### The task
Copy out all lines from the material that contain the string "cracker".
************
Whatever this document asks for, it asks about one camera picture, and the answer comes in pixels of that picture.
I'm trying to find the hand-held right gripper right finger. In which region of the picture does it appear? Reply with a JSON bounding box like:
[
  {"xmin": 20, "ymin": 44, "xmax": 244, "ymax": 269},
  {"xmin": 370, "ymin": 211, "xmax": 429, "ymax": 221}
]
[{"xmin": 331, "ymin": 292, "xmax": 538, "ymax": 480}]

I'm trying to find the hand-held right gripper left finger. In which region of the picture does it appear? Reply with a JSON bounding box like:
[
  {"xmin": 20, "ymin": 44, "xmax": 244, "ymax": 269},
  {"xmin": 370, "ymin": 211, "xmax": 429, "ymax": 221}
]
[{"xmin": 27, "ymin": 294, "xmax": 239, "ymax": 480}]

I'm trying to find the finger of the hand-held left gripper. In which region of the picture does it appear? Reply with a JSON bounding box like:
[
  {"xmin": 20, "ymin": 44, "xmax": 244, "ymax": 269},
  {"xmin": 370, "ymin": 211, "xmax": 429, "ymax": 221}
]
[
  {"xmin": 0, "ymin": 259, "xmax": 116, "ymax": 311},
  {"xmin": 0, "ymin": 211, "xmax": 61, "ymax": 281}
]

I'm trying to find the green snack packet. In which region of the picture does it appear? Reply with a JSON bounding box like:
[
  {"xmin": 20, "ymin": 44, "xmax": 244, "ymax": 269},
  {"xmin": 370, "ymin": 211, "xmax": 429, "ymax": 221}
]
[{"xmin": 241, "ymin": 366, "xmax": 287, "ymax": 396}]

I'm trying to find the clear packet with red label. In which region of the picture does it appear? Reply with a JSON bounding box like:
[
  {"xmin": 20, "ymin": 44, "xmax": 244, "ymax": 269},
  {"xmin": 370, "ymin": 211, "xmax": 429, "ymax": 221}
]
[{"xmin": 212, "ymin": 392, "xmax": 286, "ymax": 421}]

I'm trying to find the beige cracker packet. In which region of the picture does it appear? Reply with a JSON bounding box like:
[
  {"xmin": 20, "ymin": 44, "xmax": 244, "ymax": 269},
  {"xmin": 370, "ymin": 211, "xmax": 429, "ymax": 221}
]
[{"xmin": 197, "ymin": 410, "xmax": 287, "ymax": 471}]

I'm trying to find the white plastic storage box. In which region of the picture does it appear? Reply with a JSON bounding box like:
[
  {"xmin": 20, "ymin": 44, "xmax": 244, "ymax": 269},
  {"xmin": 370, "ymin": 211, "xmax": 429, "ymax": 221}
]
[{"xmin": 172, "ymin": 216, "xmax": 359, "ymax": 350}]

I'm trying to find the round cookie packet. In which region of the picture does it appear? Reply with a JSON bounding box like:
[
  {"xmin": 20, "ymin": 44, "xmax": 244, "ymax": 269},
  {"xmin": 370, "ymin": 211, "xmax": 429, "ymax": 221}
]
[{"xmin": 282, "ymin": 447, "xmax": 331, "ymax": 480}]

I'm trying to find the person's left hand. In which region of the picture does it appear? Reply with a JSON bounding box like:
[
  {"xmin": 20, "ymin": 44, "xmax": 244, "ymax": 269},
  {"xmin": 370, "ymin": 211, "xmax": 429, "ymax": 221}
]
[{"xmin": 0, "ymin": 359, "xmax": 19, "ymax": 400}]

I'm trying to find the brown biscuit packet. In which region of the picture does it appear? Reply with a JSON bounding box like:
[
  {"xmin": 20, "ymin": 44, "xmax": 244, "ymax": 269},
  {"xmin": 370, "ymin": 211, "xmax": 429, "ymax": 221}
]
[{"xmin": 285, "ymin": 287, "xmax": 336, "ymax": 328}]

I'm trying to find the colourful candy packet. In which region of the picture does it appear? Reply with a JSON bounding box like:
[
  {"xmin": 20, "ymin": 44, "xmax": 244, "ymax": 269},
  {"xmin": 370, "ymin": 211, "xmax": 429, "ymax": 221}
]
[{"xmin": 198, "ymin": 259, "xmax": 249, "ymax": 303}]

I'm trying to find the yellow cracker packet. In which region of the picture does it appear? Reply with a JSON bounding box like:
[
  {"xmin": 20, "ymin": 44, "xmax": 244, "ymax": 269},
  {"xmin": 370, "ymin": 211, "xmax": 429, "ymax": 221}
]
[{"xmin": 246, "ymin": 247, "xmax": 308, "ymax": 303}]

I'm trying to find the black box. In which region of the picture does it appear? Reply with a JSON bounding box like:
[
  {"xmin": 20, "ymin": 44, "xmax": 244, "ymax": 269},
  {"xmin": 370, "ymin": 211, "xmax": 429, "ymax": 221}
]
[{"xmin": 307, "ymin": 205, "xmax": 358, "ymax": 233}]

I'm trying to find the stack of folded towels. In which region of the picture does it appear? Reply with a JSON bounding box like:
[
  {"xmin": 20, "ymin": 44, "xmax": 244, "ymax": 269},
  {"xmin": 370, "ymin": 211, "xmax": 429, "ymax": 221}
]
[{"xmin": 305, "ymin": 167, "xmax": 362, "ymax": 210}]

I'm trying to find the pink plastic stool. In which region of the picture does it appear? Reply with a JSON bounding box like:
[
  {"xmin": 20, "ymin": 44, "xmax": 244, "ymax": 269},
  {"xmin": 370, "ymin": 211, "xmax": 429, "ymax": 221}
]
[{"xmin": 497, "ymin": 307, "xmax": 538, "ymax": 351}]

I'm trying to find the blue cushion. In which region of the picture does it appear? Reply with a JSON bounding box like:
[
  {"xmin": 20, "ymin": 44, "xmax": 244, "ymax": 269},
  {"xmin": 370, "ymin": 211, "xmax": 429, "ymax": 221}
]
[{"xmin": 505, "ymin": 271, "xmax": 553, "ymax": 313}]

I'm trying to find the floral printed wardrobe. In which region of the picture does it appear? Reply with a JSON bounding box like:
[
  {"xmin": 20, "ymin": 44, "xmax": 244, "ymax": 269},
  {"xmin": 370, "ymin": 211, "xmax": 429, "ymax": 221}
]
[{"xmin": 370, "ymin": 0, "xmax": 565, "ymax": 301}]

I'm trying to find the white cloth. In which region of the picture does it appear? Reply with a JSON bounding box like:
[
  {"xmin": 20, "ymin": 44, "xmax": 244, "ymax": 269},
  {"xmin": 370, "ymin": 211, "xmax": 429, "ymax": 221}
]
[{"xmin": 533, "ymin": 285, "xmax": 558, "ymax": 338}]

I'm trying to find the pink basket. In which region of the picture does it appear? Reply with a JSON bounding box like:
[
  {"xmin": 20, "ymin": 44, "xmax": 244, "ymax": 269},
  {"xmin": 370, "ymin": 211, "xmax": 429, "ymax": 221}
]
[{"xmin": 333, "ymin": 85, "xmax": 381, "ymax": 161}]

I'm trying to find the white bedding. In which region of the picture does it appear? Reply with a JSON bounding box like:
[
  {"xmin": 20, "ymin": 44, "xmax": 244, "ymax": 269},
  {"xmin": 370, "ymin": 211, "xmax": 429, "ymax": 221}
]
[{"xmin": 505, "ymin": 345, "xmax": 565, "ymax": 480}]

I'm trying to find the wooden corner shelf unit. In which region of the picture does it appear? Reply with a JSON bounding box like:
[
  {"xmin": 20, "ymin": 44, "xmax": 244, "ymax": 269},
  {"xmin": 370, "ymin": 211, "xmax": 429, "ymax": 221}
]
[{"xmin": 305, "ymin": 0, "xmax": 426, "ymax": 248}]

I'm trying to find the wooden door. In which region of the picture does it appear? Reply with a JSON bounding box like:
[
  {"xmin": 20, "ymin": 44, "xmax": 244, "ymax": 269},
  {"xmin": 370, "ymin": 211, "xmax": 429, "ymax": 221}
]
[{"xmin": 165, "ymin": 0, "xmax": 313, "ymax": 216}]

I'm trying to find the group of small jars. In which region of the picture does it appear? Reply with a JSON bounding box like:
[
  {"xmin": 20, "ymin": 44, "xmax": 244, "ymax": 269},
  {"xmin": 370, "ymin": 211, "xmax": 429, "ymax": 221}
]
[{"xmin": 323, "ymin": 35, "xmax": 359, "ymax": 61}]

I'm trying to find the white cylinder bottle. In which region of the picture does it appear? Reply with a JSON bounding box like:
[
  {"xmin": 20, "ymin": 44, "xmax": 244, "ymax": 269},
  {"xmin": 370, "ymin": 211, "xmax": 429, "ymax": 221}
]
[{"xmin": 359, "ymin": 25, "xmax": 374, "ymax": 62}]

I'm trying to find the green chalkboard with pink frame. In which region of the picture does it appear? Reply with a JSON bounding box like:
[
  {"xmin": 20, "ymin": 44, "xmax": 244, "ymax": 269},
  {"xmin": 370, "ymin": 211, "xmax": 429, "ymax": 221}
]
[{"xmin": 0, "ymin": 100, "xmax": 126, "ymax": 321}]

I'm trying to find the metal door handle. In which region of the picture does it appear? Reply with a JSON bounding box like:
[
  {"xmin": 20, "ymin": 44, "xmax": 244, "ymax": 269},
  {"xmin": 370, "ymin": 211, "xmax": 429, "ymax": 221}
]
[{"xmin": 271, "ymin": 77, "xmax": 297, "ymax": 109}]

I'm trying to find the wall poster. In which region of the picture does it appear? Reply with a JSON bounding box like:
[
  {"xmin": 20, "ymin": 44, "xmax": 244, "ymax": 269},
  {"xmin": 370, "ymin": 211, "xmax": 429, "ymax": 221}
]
************
### Task solution
I'm trying to find the beige cracker packet. In which region of the picture does it appear? Reply with a JSON bounding box like:
I'm trying to find the yellow cracker packet. In which region of the picture does it appear? Reply with a JSON bounding box like:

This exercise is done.